Totgesagte leben länger: Romantasy bei Carlsen
Erst vor einer nicht ganz so langen Zeit hörte man von allen Seiten: Fantasy hat es schwer auf dem Buchmarkt. Deutsche Romantasy sowieso. Niemand mehr möchte über Teenager lesen, die besondere Fähigkeiten entdecken, in eine fantastische Parallelwelt hineingezogen werden oder sich in einen geheimnisvollen, sehr attraktiven Vampir verlieben. Nachdem so gut wie jeder Verlag zu den Zeiten des großen Fantasy-Booms neue Labels mit dem eigenen Fantasy-Programm aufgemacht hat, wurden die Programmplätze nach und nach wieder gestrichen. Sogar bereits etablierte Autor*innen hatten Schwierigkeiten, ihre Manuskripte in diesem Segment unterzubringen.
Romantasy läuft zur Zeit einfach nicht, bekam man überall zu hören.

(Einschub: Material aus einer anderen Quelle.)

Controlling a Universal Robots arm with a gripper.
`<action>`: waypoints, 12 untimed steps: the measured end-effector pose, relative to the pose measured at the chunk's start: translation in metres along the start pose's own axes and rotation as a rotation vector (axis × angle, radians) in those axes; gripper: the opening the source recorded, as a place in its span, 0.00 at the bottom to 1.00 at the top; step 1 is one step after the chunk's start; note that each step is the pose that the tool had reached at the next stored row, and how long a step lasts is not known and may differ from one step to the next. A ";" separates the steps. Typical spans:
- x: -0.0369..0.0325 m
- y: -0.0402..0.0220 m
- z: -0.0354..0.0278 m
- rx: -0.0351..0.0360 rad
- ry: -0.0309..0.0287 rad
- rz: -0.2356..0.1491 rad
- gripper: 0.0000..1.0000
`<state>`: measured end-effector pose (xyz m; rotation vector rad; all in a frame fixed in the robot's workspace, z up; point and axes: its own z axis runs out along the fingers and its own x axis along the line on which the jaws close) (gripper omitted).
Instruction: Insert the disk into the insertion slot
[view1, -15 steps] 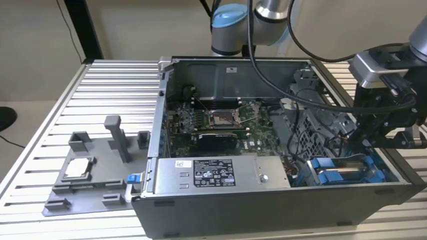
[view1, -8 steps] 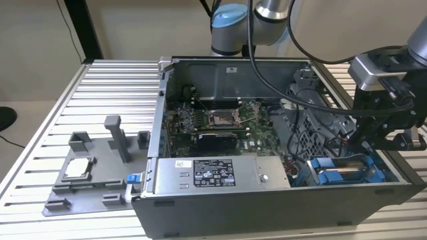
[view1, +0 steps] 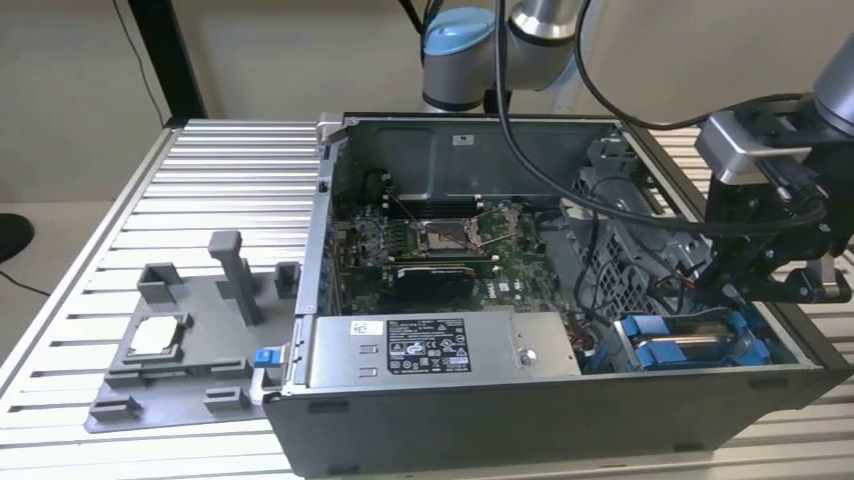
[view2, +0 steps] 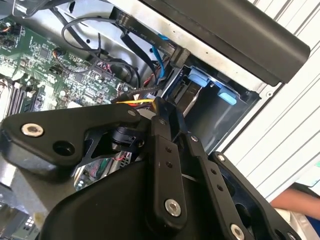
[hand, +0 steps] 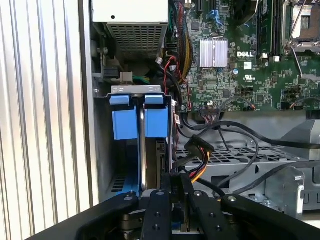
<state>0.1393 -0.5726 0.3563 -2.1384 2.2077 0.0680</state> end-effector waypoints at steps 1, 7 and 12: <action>0.0001 -0.0001 0.0007 0.0009 -0.0008 0.000 0.00; 0.0007 -0.0011 0.0055 0.0015 -0.0006 -0.001 0.00; 0.0018 -0.0056 0.0087 0.0014 -0.0006 -0.001 0.00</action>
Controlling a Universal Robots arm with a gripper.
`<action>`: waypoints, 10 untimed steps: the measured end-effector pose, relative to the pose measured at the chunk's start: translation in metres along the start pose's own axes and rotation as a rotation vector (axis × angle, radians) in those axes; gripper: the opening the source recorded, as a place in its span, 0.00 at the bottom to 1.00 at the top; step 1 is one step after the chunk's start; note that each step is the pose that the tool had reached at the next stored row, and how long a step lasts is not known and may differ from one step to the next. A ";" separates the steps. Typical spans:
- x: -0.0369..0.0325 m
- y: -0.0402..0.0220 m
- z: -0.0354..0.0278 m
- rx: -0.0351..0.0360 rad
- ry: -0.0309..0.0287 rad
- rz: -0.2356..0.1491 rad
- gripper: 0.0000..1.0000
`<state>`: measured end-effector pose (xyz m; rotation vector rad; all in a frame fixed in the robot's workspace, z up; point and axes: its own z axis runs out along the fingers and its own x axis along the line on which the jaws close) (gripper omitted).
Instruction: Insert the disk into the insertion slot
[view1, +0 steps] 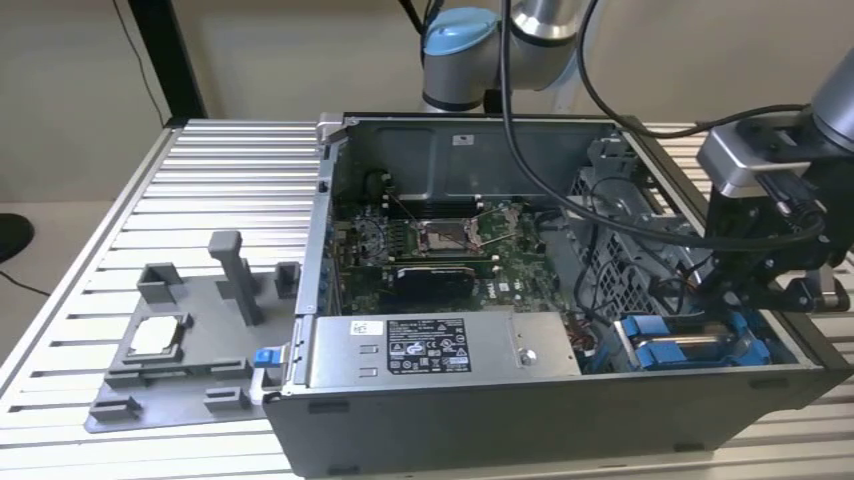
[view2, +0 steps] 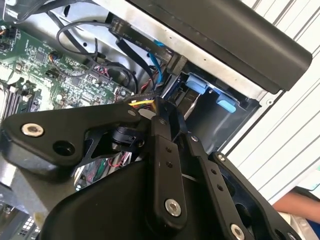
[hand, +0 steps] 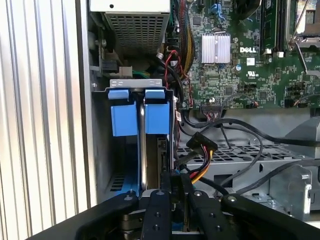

Eine Aussage wie ein Todesschuss für jede Idee.
Doch stimmt das immer noch? Dass ein Romantasy-Buch einerdeutschen Autorin oder eines deutschen Autors die Bestseller-Listen stürmt oder die Amazon-Charts anführt, ist in der Tat seltener geworden. Doch das Genre ist keineswegs völlig aus der Buchlandschaft verschwunden. Die Leserinnen und Leser sind immer noch da und suchen fieberhaft nach neuen Geschichten. Grund genug, um die ausgetretenen Pfade zu verlassen und Neues auszuprobieren!
Carlsen wird erwachsen: Neue Entwicklungen
Der Carlsen-Verlag wird vor allem mit Kinder- und Jugendbüchern in Verbindung gebracht. Im Fantasy-Bereich ist es dem Verlag gelungen, sich besonders mit „Harry Potter“ hervorzuheben und sich einen Namen zu machen. Einen Namen, der für unzählige – nicht nur junge – Fantasyliebhaber ein Begriff ist. Doch auch im Romantasy-Genre hat der Verlag mit „Twilight“, „Die rote Königin“ oder der „Obsidian“-Reihe große Erfolge gefeiert. 2013 rief der Verlag das Label „Impress“ ins Leben, das für viele deutsche Autor*innen zu einem Sprungbrett geworden ist. Nun eine Neuerung: Mit dem Solgan „We love Romantasy“ stellte der Verlag im Frühjahr 2020 sein neues Romantasy-Programm vor, das bis jetzt drei Titel beinhaltet: „Ezlyn“ von Karolyn Ciseau, „Drachendunkel“ von Eyrisha Summers und „Das Lied der Sonne“ von Jennifer Wolf. Was steckt dahinter?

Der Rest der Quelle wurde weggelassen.